2. A trade secret cannot be protected if it cannot be identified.
It may seem like common sense, but the law does not protect what cannot be identified. Both the Uniform Trade Secrets Act — enacted in almost every state and the District of Columbia — and the federal Defend Trade Secrets Act broadly define “trade secret.” With minor variation among jurisdictions, a trade secret is “information . . . that: (1) [d]erives independent economic value . . . from not being generally known to the public or to other persons who can obtain economic value from its disclosure or use; and (2) is the subject of efforts that are reasonable under the circumstances to maintain its secrecy.”
This broad definition cuts both ways: while it increases the scope of information that is potentially protectable, it also places the burden on information owners to identify trade secrets with “reasonable particularity.” Otherwise meritorious lawsuits filed to protect trade secrets have failed because neither the company nor its counsel could identify the actual secrets sought to be protected.

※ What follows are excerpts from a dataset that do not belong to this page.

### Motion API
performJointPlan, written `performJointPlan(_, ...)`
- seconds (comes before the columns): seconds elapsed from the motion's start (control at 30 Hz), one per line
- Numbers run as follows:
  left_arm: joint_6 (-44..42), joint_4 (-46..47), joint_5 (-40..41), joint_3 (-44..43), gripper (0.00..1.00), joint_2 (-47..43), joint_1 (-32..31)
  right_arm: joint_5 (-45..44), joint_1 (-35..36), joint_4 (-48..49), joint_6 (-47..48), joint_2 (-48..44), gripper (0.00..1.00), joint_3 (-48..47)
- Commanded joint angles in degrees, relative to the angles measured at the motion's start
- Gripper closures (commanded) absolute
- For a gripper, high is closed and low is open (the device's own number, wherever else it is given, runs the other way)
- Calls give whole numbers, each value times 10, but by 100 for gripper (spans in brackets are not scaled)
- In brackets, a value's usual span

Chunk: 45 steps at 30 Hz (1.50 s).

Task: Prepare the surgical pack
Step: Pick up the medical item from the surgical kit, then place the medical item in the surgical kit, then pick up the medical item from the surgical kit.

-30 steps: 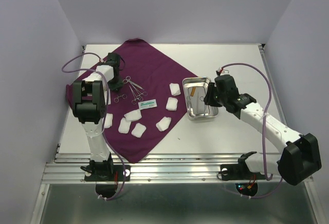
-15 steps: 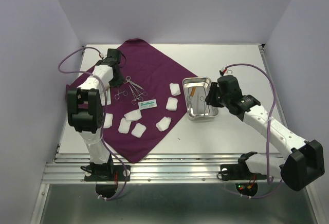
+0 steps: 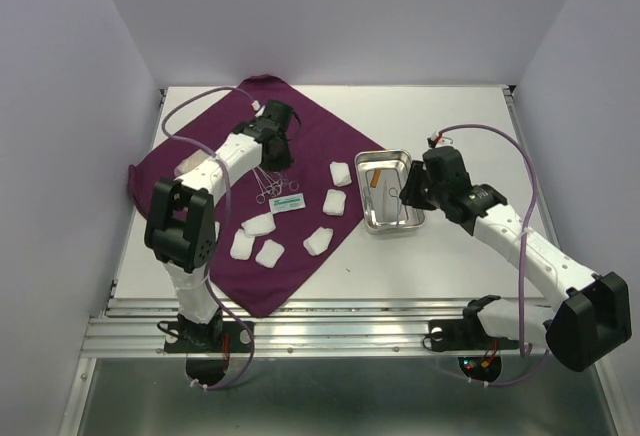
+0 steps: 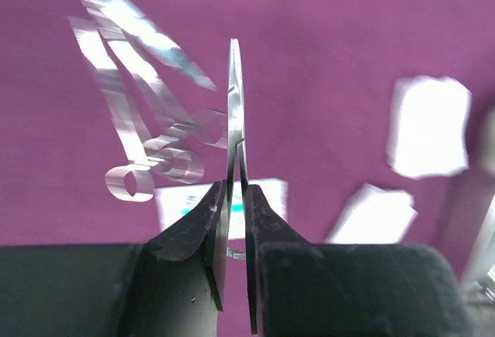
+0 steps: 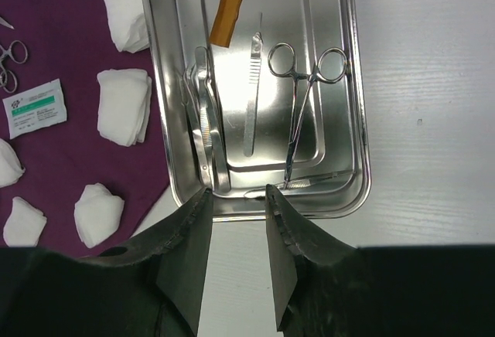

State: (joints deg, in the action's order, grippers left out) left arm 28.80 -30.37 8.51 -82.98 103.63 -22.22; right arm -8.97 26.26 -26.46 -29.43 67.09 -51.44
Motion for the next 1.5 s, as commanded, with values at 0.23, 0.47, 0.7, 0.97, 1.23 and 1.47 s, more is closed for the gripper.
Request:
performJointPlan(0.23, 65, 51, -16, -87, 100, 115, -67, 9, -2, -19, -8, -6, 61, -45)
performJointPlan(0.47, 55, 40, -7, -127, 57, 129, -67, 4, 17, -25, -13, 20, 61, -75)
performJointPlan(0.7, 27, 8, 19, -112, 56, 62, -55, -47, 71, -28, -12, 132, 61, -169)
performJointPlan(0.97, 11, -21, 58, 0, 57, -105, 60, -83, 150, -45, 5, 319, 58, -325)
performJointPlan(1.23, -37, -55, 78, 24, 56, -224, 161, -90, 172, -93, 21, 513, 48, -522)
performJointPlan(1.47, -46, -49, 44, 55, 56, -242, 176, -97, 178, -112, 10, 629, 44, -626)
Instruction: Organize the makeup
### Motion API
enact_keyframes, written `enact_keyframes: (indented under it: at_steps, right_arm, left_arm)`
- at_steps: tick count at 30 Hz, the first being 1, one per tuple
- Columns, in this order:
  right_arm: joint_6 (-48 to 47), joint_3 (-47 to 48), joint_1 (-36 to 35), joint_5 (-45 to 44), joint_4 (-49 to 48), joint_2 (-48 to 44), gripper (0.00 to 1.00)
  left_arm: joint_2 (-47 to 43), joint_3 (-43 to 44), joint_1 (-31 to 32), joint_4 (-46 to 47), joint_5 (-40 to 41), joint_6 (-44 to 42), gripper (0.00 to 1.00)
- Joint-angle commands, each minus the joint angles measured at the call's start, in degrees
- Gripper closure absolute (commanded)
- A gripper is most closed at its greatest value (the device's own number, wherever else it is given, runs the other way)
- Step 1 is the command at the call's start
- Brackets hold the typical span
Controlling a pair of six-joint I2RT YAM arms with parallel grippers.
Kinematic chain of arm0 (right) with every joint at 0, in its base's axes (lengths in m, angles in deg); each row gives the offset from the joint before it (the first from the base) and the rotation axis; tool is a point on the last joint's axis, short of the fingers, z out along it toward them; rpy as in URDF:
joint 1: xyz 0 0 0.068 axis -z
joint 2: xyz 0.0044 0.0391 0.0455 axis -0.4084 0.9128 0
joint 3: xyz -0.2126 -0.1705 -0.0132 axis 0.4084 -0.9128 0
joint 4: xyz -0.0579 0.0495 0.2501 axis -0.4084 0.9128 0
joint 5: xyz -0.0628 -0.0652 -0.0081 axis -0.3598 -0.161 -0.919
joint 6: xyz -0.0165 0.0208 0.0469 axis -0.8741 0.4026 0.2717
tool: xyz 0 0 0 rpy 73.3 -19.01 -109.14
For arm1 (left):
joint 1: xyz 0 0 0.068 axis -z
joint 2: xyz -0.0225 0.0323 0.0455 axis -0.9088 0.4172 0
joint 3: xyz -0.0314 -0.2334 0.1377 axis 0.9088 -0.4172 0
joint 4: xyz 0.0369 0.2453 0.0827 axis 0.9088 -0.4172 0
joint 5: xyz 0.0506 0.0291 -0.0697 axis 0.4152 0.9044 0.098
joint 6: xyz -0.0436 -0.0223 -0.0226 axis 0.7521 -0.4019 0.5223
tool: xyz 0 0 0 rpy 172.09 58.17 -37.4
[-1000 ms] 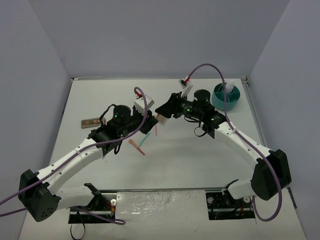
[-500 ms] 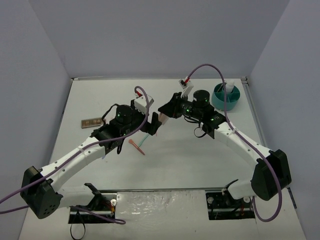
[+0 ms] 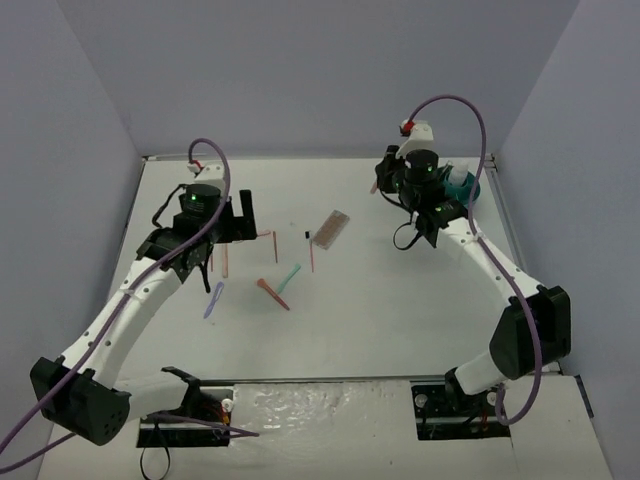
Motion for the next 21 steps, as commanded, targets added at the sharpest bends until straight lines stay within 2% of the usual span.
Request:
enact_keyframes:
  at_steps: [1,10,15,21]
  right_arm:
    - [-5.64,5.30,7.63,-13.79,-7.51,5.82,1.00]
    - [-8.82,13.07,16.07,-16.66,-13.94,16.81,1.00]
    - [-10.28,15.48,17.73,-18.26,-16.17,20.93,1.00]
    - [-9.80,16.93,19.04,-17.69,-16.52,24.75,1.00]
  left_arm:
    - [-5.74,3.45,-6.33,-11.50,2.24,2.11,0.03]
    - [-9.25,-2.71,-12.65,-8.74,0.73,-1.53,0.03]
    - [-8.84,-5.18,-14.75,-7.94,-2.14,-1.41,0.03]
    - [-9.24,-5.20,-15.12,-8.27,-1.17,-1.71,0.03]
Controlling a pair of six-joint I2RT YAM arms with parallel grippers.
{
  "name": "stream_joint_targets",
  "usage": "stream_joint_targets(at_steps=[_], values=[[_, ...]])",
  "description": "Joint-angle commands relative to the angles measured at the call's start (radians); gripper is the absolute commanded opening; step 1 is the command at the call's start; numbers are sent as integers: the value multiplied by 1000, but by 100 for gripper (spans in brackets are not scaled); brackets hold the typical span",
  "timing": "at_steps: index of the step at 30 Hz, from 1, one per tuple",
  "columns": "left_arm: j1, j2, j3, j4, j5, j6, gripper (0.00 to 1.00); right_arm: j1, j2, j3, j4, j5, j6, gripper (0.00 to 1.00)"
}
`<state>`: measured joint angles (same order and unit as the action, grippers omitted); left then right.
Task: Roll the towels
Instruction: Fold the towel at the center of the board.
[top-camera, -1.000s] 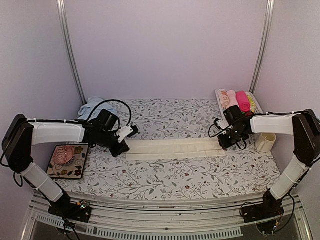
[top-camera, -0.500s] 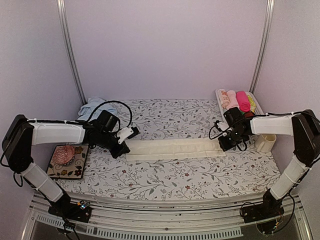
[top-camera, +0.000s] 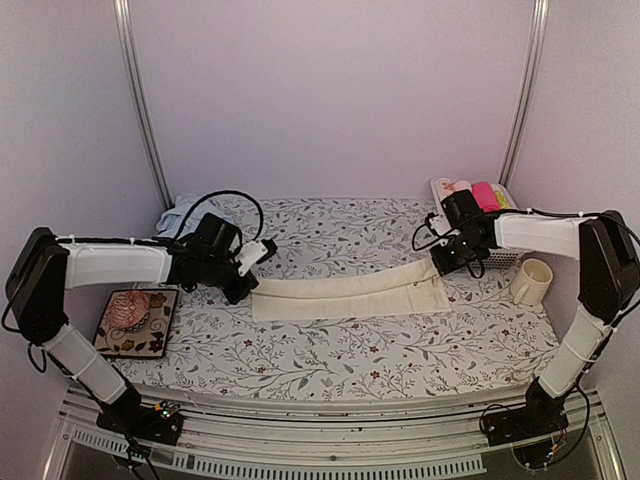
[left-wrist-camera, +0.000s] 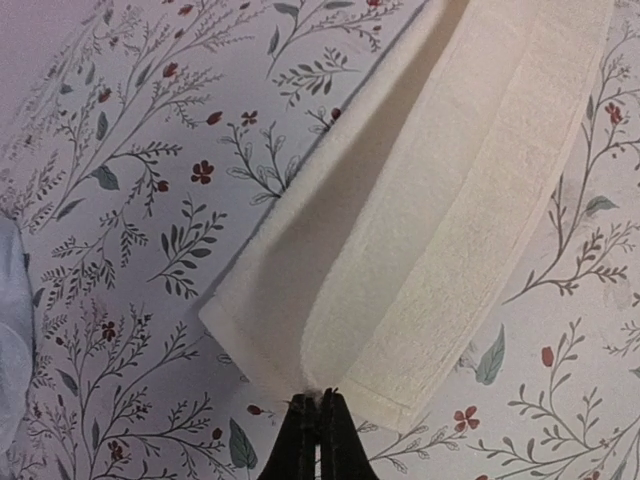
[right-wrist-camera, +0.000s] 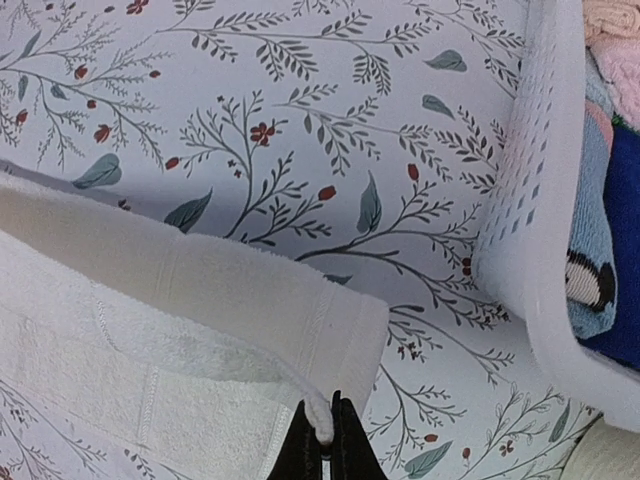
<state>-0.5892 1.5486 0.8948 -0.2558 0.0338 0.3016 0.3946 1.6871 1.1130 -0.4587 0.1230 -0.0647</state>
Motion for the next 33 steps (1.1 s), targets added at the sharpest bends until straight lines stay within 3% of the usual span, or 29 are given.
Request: stream_joint_targets(at_steps=[1,11,22,33], values=[[-2,44,51,133,-134,17,0,-1,78,88,14,63,-17,2],[20,107,114,211,-174,41,0,-32,132,208,22,68,-36,2],[21,11,23,150,-46,9,0,-32,28,11,23,-5,-2,2],[14,-44,-13,28,19,-10,0,-33,15,-36,5,-20,8,2]])
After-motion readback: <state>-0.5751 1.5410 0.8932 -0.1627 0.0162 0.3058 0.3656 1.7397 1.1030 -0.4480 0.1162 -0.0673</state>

Companies should perform trade secrets inventories early and regularly and should involve both the relevant technical and business stakeholders and the company’s legal counsel.
3. Non-disclosure agreements matter.
British writer Samuel Johnson summarized it best: “To keep your secret is wisdom; but to expect others to keep it is folly.” Rather than simply expect others to keep secrets, a trade secret owner should require well-drafted non-disclosure agreements (NDA).
- There is no such thing as a good “standard form NDA.” A vendor developing a proof of concept needs a different NDA from a potential investor or a consulting firm. Confer with your counsel about what you need to protect — it could take less than an hour to have an NDA properly tailored to your specific needs for the particular transaction.
- Your company should develop and follow consistent NDA policies. Common pitfalls like forgetting to sign an NDA just one time, not being able to locate a signed NDA, and forgetting to carve out trade secrets from an expiration clause could all vitiate your trade secret protection.
- NDAs are advisable for everyone coming into contact with your trade secrets, including consultants, lenders, investors, vendors, distributors, customers, and employees. A simple, well-articulated policy will minimize the risk that information is shared before an NDA is in place.
4. When it comes to data security, redundancy is a good thing.
Security can take many forms, and trade secrets require integrated, overlapping security measures to be effectively protected. Some security is meant to give notice that something is off-limits, in essence a “no trespassing” sign. Other security measures are meant to prevent the intentional and motivated malefactor from gaining access, such as encrypted data stored behind a network firewall. An effective plan should incorporate both types of security.
In today’s fast-paced, decentralized, work-from-home world, multiple collaborators often remotely interact with shared trade secret information across multiple platforms using different personal devices and connections. Remembering to ask “What are our trade secrets?” and “How are we protecting them?” is now more important than ever before.
Like any other valuable property, trade secrets should be identified, inventoried, and safeguarded. Savvy companies (at any stage of their life cycle) should consider bringing together their business, technical, and legal teams to ensure that their secrets stay secret.